What you need to do - Determine how many lines in the records below contain "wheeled", then state that number alone.

Given information -
____________

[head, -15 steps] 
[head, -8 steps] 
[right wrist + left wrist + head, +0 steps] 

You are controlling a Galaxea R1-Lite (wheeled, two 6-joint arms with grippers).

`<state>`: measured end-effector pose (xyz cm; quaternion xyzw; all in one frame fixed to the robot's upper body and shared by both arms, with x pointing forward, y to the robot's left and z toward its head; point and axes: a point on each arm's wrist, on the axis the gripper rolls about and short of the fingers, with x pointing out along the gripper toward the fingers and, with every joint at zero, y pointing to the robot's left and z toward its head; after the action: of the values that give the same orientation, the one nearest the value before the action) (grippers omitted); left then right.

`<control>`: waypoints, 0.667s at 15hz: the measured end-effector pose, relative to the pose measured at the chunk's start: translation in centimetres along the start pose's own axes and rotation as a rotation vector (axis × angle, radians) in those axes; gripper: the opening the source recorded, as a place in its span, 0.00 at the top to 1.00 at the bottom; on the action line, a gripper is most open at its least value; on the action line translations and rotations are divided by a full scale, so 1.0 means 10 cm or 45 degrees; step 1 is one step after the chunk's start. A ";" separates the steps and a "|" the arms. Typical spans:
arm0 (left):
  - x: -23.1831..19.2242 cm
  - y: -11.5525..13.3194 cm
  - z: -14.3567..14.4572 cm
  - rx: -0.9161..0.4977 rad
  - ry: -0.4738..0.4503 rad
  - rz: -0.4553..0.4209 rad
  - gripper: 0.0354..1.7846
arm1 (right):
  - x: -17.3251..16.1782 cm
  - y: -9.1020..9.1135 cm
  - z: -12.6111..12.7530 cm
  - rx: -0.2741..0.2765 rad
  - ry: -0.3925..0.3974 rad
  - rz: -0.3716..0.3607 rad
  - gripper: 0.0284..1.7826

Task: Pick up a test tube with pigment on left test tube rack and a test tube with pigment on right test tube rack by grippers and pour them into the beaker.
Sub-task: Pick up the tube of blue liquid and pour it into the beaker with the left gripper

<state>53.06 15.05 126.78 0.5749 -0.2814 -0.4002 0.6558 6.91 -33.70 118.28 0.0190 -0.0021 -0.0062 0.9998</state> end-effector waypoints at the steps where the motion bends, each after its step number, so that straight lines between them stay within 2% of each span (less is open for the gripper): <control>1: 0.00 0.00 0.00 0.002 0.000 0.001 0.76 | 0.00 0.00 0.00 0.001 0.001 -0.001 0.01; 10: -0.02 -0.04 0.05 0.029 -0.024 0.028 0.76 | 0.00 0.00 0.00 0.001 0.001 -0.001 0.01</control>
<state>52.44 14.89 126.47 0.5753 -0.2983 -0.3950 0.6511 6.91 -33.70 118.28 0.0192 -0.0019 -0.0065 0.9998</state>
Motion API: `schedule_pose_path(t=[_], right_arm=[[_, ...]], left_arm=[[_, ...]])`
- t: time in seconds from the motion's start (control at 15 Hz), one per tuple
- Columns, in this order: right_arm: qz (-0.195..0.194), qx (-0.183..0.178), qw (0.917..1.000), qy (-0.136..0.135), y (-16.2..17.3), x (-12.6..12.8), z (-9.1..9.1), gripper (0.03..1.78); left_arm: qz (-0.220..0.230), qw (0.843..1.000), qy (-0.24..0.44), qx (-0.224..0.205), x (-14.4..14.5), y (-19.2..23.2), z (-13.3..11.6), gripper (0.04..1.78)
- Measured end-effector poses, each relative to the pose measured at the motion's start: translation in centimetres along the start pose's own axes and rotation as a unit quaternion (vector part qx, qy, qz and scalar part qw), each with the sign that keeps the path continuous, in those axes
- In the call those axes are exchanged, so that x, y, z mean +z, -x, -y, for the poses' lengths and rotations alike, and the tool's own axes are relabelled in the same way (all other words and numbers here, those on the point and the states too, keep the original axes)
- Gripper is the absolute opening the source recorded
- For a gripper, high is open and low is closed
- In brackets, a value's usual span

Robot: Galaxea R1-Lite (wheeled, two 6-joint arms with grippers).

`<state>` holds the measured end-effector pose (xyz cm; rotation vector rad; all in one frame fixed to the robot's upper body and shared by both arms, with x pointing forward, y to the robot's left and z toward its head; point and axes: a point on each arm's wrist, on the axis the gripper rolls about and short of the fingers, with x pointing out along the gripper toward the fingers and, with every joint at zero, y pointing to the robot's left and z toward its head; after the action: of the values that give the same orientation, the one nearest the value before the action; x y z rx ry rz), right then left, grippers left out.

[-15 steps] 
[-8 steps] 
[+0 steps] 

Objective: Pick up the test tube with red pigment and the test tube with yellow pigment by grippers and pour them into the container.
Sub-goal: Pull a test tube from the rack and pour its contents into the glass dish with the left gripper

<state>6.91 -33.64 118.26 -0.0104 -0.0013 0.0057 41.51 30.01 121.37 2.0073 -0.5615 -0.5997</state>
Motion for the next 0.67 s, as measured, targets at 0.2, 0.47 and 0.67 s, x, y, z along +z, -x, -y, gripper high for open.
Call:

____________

Your solution - 2